**Problem requirements:** Write out every line below that includes the word "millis".

*** Given information ***

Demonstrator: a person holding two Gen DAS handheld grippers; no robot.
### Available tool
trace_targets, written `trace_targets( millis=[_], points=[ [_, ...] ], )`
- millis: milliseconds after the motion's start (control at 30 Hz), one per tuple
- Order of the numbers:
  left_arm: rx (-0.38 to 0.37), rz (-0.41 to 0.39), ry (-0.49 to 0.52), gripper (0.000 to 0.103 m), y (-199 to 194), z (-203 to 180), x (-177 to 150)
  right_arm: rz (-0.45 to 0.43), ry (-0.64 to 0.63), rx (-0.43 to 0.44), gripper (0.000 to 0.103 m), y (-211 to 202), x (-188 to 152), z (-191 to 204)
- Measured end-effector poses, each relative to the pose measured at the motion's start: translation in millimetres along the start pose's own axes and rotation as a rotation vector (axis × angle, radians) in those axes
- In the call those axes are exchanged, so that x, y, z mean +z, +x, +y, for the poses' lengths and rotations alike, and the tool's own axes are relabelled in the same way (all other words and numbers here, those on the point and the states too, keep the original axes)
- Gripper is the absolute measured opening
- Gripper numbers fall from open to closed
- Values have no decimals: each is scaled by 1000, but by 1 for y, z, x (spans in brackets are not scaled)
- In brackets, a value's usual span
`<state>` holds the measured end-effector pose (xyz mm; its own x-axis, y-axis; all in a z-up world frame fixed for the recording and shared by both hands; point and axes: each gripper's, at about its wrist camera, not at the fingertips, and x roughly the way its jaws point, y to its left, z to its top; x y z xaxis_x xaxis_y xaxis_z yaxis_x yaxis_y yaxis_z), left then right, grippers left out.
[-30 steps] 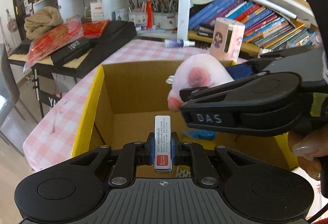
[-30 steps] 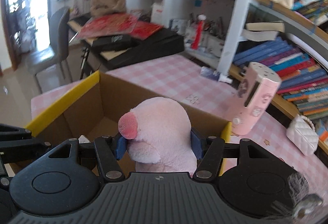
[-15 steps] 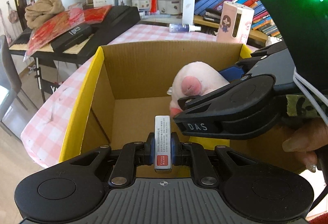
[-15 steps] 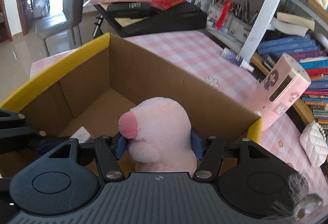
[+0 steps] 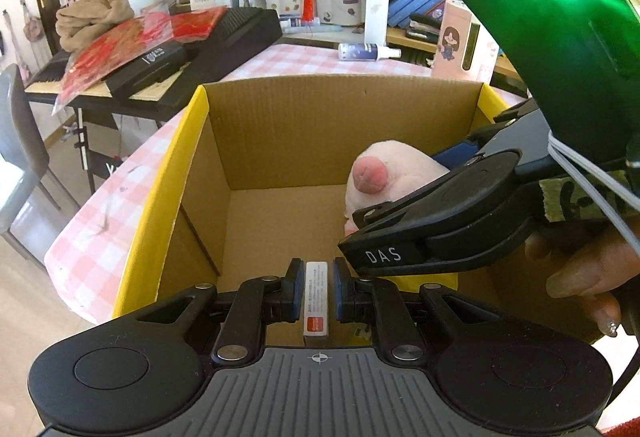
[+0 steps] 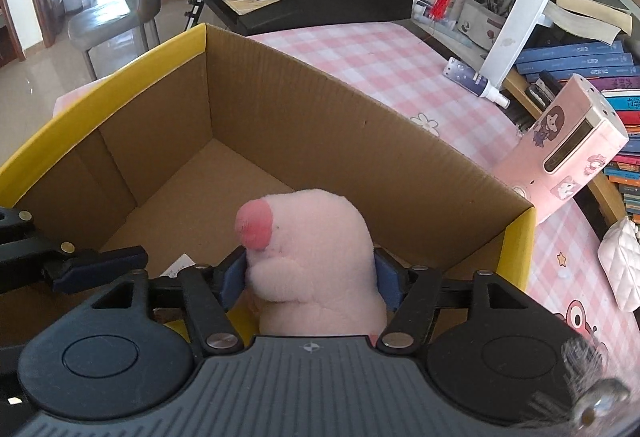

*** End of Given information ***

**Final answer:**
trace_targets, written `trace_targets( millis=[_], points=[ [_, ...] ], )`
- millis: milliseconds after the motion's start (control at 30 Hz), one per tuple

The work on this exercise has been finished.